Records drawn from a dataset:
+---+

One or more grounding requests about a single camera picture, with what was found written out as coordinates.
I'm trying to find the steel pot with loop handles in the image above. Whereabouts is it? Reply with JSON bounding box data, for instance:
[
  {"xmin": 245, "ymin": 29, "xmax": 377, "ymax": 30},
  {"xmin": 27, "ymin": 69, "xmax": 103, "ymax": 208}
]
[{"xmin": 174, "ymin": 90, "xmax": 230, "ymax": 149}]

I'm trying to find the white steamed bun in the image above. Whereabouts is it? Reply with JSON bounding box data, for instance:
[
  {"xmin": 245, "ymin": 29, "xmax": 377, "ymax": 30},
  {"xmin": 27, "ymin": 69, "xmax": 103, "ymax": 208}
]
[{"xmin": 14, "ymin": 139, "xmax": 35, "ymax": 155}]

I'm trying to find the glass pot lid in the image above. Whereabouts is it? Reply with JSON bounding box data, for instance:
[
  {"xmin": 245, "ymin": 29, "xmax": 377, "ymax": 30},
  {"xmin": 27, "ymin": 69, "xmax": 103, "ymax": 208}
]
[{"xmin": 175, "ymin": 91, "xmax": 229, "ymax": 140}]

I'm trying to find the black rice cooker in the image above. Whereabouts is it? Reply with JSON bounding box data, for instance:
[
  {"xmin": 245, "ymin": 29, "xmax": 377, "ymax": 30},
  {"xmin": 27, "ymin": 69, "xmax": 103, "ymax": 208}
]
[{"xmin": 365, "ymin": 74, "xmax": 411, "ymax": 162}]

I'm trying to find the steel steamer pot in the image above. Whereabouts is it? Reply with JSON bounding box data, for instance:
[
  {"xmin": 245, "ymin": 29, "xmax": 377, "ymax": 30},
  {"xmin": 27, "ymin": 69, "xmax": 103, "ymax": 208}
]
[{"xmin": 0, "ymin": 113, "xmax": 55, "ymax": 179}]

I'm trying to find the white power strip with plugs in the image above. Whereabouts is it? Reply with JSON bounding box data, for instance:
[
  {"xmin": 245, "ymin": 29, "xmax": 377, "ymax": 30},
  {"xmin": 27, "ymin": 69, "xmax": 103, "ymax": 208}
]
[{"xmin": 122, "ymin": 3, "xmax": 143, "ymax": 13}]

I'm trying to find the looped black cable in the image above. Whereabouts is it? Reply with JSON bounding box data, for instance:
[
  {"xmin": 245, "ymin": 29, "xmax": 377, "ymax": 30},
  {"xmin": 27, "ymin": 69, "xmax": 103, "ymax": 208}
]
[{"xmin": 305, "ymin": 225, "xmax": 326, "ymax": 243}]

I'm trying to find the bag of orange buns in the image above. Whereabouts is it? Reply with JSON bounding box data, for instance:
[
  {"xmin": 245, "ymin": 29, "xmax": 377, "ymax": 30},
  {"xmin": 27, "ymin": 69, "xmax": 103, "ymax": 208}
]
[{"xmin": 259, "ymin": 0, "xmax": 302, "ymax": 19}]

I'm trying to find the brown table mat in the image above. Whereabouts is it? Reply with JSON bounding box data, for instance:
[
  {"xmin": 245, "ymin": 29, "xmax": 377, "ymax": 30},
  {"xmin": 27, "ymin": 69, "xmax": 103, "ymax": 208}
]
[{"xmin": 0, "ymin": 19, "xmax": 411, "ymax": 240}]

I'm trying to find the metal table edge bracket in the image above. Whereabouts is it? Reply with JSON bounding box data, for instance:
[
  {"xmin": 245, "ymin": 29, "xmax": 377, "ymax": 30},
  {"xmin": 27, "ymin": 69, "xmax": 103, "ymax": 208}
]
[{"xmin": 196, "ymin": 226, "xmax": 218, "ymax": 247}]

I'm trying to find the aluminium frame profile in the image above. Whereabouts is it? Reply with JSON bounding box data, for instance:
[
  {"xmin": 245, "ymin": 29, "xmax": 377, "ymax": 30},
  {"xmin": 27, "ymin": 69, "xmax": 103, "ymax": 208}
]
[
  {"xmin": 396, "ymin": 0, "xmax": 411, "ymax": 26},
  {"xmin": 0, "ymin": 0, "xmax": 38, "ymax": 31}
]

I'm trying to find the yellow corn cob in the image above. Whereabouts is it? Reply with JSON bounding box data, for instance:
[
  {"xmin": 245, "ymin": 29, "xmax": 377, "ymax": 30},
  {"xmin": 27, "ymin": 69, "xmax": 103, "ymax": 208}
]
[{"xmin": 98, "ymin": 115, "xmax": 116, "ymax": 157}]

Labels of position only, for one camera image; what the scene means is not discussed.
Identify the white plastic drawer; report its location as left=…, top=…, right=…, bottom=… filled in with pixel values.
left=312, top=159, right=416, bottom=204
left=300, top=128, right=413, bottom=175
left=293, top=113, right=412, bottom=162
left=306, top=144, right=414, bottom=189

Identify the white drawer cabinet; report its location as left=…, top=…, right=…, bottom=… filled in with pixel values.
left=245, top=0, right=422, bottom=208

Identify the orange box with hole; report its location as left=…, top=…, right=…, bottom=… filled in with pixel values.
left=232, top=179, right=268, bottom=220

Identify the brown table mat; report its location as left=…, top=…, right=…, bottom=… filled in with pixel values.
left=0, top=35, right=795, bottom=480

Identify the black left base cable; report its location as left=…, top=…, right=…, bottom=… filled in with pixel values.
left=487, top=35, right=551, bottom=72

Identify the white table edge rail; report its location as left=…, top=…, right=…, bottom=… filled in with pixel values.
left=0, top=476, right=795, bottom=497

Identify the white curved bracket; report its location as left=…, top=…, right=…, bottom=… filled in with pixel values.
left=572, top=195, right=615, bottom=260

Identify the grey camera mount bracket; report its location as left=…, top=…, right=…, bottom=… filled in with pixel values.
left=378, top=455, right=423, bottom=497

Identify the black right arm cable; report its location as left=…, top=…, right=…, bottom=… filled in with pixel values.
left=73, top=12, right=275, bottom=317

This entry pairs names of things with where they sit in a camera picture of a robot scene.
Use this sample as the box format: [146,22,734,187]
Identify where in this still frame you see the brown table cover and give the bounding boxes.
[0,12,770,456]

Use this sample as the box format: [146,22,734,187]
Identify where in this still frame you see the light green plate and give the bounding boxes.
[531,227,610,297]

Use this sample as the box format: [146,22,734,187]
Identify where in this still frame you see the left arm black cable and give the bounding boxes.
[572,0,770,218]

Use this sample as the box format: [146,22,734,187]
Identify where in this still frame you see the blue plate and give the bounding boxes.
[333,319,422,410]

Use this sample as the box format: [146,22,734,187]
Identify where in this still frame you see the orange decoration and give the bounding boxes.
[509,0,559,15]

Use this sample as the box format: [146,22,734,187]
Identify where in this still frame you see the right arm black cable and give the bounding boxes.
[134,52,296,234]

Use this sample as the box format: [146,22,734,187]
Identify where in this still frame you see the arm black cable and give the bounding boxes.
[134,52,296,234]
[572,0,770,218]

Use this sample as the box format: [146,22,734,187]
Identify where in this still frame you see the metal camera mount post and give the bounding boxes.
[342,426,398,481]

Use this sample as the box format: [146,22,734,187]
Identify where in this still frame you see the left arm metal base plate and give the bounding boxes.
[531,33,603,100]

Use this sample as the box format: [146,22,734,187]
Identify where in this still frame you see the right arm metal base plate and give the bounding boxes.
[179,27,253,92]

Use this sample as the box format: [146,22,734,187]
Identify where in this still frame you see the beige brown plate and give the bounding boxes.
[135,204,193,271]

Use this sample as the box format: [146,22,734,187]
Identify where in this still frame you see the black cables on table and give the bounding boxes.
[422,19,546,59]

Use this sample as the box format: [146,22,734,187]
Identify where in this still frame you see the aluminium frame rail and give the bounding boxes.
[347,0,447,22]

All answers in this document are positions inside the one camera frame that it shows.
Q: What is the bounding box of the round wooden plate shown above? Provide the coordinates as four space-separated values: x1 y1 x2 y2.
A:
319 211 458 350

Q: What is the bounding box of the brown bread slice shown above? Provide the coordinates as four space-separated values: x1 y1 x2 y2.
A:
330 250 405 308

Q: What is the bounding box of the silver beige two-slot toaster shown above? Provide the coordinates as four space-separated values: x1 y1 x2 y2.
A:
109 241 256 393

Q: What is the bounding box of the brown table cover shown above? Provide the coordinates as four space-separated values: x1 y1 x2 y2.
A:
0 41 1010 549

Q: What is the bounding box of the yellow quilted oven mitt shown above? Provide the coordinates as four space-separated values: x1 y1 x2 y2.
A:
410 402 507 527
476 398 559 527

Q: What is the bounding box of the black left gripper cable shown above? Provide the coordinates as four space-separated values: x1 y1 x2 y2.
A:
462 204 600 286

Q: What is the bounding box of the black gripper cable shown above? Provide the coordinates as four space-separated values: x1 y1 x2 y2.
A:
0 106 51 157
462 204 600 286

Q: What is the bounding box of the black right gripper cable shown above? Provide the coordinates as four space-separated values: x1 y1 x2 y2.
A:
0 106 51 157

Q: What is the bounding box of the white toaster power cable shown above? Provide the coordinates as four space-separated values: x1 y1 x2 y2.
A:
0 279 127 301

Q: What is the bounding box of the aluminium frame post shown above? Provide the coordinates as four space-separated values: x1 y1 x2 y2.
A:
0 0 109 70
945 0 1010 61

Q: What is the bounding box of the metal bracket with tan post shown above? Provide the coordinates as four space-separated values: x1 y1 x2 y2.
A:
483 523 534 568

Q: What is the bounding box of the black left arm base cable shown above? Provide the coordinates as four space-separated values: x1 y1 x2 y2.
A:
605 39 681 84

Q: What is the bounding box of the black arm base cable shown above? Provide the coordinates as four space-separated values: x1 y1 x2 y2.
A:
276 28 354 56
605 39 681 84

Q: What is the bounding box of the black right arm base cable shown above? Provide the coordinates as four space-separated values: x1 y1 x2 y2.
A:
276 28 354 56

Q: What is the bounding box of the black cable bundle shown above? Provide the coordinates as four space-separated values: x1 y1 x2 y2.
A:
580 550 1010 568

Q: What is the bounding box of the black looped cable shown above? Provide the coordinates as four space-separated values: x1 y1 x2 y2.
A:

+---+

[Your goal]:
Find the string "toaster" in the records, then copy each line where it occurs.

[Answer for the task]:
Q: What is the bounding box of the silver beige two-slot toaster shown above? Provide the coordinates as four space-separated values: x1 y1 x2 y2.
Q: What is the bounding box of the white toaster power cable shown above? Provide the coordinates as four space-separated values: x1 y1 x2 y2.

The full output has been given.